Calling equal pay legislation “symbolic,” GOP presidential candidate Rick Perry on Tuesday denied the need for state laws that protect women’s right to a fair wage.
“Women already get equal pay,” Perry told CNN host Alisyn Camerota. “We don’t need symbolic pieces of legislation jumbling up our code.”
Perry was defending his decision as Texas governor to veto an equal pay law championed by state Rep. Senfronia Thompson (D) and state Sen. Wendy Davis (D). The legislation, which passed with broad bipartisan support, would have made it easier for women to file wrongful discrimination claims.
“This was a piece of legislation that basically duplicates what’s at the federal level,” Perry told CNN. “In the state of Texas, we think it’s wise not to have too many laws on the books.”
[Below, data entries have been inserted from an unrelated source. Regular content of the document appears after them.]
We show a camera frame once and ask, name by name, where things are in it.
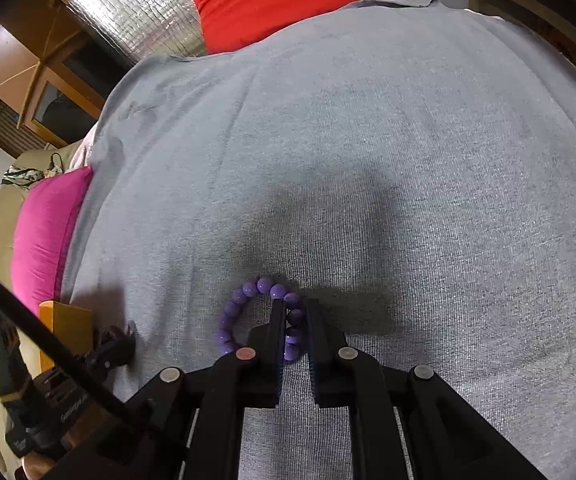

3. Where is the silver foil insulation sheet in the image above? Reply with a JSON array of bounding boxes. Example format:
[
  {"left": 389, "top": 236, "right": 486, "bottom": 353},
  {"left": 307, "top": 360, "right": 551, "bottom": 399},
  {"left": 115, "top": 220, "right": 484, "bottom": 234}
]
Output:
[{"left": 65, "top": 0, "right": 409, "bottom": 68}]

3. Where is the pink cushion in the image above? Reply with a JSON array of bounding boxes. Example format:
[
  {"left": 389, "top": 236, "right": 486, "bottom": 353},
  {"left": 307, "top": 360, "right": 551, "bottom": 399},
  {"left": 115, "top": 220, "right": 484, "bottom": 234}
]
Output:
[{"left": 10, "top": 165, "right": 94, "bottom": 316}]

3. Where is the patterned cloth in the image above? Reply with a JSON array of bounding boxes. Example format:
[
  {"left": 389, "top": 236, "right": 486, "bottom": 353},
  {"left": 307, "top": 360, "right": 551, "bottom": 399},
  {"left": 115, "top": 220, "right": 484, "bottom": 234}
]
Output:
[{"left": 2, "top": 165, "right": 44, "bottom": 188}]

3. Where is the wooden cabinet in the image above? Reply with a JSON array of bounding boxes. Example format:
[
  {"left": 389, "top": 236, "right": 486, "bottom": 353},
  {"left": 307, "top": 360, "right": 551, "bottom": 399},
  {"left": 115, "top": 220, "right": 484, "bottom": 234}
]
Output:
[{"left": 0, "top": 0, "right": 114, "bottom": 158}]

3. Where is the red pillow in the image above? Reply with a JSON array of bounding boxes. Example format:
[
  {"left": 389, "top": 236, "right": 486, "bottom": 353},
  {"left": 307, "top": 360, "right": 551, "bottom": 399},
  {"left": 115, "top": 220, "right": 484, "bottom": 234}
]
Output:
[{"left": 183, "top": 0, "right": 361, "bottom": 54}]

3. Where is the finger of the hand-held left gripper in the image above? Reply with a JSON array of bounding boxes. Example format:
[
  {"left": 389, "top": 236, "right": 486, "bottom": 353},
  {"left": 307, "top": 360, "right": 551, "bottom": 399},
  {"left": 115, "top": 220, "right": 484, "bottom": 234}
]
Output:
[{"left": 85, "top": 324, "right": 137, "bottom": 373}]

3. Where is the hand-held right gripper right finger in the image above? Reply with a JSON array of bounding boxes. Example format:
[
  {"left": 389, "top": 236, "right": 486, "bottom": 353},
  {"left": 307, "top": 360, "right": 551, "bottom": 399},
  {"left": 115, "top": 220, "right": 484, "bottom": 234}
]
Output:
[{"left": 307, "top": 298, "right": 549, "bottom": 480}]

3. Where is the grey cloth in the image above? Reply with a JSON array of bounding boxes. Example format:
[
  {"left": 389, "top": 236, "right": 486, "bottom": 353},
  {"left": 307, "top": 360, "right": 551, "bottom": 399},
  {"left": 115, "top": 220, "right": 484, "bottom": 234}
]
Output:
[{"left": 60, "top": 0, "right": 576, "bottom": 480}]

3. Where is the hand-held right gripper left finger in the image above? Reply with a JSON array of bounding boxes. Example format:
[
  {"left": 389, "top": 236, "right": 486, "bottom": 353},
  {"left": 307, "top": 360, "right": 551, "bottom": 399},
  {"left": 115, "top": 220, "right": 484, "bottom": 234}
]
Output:
[{"left": 133, "top": 299, "right": 289, "bottom": 480}]

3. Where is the orange wooden box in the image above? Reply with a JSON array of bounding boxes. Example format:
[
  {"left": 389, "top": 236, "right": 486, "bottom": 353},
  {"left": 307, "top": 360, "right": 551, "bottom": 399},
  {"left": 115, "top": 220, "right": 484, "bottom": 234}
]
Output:
[{"left": 38, "top": 300, "right": 94, "bottom": 376}]

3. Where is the purple bead bracelet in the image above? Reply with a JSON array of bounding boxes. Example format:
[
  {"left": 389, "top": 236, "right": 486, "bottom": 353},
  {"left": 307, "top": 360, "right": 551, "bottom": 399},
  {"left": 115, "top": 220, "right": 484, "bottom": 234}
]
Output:
[{"left": 216, "top": 276, "right": 305, "bottom": 365}]

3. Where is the black cable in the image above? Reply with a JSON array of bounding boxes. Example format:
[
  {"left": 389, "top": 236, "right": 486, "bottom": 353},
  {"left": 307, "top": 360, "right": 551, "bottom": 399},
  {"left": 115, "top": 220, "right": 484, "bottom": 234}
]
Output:
[{"left": 0, "top": 257, "right": 191, "bottom": 453}]

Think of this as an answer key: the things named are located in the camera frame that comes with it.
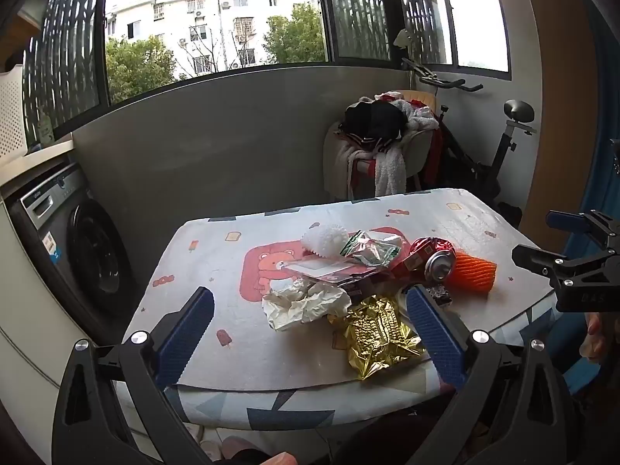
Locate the white fleece garment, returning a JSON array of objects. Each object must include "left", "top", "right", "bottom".
[{"left": 334, "top": 141, "right": 408, "bottom": 197}]

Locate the green silver snack wrapper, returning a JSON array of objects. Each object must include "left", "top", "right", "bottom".
[{"left": 339, "top": 230, "right": 405, "bottom": 268}]

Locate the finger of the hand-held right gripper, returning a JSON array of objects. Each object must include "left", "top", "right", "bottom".
[
  {"left": 546, "top": 209, "right": 620, "bottom": 253},
  {"left": 512, "top": 245, "right": 620, "bottom": 291}
]

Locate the person's right hand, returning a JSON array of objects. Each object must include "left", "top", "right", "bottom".
[{"left": 579, "top": 312, "right": 608, "bottom": 366}]

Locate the window with patterned screens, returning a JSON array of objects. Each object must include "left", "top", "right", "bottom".
[{"left": 19, "top": 0, "right": 514, "bottom": 151}]

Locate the white apartment building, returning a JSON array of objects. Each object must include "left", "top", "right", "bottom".
[{"left": 105, "top": 0, "right": 320, "bottom": 81}]

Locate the grey washing machine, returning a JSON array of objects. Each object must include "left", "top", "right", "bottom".
[{"left": 10, "top": 162, "right": 141, "bottom": 335}]

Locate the bear printed foam mat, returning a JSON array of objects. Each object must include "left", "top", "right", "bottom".
[{"left": 121, "top": 188, "right": 570, "bottom": 393}]

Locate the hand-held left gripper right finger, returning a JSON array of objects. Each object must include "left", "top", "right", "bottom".
[{"left": 406, "top": 285, "right": 579, "bottom": 465}]

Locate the gold foil wrapper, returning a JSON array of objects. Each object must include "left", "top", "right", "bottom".
[{"left": 327, "top": 296, "right": 427, "bottom": 381}]

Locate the crumpled white paper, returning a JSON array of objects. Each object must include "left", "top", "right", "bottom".
[{"left": 262, "top": 282, "right": 352, "bottom": 332}]

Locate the crushed red drink can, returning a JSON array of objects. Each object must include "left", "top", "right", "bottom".
[{"left": 409, "top": 236, "right": 458, "bottom": 282}]

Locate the black garment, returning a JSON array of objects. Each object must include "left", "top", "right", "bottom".
[{"left": 339, "top": 99, "right": 408, "bottom": 142}]

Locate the black exercise bike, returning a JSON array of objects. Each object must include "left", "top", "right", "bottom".
[{"left": 400, "top": 55, "right": 538, "bottom": 214}]

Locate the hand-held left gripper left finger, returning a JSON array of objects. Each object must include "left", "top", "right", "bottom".
[{"left": 52, "top": 287, "right": 215, "bottom": 465}]

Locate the orange foam fruit net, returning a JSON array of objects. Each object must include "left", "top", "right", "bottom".
[{"left": 443, "top": 250, "right": 498, "bottom": 295}]

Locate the beige chair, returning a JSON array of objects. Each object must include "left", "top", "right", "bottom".
[{"left": 324, "top": 90, "right": 439, "bottom": 199}]

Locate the white foam fruit net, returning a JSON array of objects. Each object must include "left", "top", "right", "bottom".
[{"left": 301, "top": 223, "right": 350, "bottom": 258}]

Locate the white floor lamp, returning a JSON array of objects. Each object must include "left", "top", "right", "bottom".
[{"left": 393, "top": 28, "right": 418, "bottom": 93}]

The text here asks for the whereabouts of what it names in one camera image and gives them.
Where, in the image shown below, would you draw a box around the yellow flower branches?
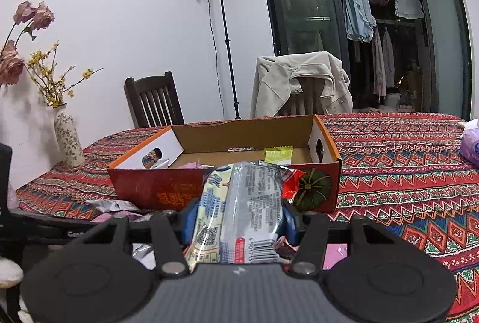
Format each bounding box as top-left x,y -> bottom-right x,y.
27,42 -> 103,108

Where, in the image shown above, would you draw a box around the black silver snack packet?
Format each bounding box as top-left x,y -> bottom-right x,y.
86,198 -> 143,214

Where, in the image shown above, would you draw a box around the beige jacket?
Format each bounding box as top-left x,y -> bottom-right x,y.
251,51 -> 353,118

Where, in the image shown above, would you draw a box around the pink snack packet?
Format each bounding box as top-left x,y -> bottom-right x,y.
176,158 -> 214,169
324,244 -> 352,269

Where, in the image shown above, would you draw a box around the blue patterned clear snack packet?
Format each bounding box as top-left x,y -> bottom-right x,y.
183,161 -> 300,264

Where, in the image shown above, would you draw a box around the floral ceramic vase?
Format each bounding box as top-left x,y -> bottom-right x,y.
53,103 -> 85,168

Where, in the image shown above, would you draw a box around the hanging pale pink coat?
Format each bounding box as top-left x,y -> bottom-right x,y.
382,29 -> 395,88

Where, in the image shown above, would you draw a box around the dark maroon snack packet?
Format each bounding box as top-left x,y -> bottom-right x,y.
275,237 -> 298,260

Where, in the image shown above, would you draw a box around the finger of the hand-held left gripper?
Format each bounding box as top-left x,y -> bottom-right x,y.
15,210 -> 113,228

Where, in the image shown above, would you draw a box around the red patterned tablecloth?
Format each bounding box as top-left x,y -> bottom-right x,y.
15,113 -> 479,322

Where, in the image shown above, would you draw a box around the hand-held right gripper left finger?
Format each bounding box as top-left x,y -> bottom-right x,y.
63,203 -> 200,278

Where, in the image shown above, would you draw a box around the mauve snack packet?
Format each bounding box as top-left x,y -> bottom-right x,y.
93,209 -> 150,222

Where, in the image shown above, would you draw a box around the white snack packet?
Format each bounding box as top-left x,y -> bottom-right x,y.
131,244 -> 158,271

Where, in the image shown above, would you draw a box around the orange cardboard box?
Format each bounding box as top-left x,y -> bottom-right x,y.
107,114 -> 343,213

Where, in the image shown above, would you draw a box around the red snack packet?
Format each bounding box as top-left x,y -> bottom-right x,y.
279,166 -> 309,200

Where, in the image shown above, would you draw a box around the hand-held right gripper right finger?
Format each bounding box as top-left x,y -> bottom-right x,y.
282,203 -> 416,276

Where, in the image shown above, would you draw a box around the green yellow snack packet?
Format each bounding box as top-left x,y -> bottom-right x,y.
264,146 -> 294,164

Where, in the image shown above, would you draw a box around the silver grey snack packet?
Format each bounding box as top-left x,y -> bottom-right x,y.
142,149 -> 171,169

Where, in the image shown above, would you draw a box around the purple tissue pack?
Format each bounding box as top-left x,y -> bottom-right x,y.
460,126 -> 479,168

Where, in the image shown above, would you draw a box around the dark wooden chair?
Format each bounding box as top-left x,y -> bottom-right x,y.
124,71 -> 185,129

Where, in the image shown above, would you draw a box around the hanging grey coat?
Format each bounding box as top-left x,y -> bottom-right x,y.
370,27 -> 387,97

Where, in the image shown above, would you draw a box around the pink artificial flowers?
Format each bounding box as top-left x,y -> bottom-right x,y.
0,0 -> 55,86

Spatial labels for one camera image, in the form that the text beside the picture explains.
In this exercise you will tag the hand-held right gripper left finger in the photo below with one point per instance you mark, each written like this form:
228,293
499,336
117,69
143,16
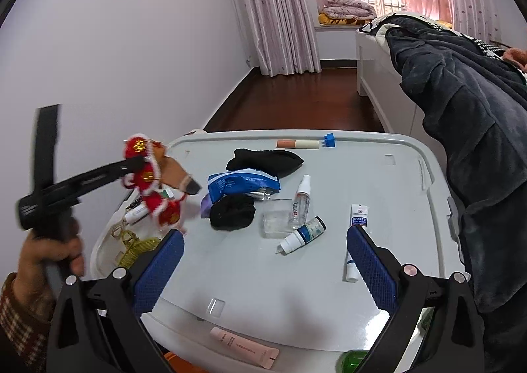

Perry was nodding at the federal Lilly Ledbetter Fair Pay Act, which was passed in 2009 to give people who experience pay discrimination a longer window to file a complaint. Critics of Perry’s veto point out that this act only provides standing in federal, not state, courts, and that the gender wage gap has endured since its passage.
According to the U.S. Department of Labor, women working full-time earn only 78 cents for every dollar paid to their male counterparts. A Dallas Morning News report found that the annual median pay for women in 2012 was $35,453 — 79 percent of the median $44,802 that men earned.
According to the Texas Tribune, 42 states have passed laws similar to the one vetoed by Perry.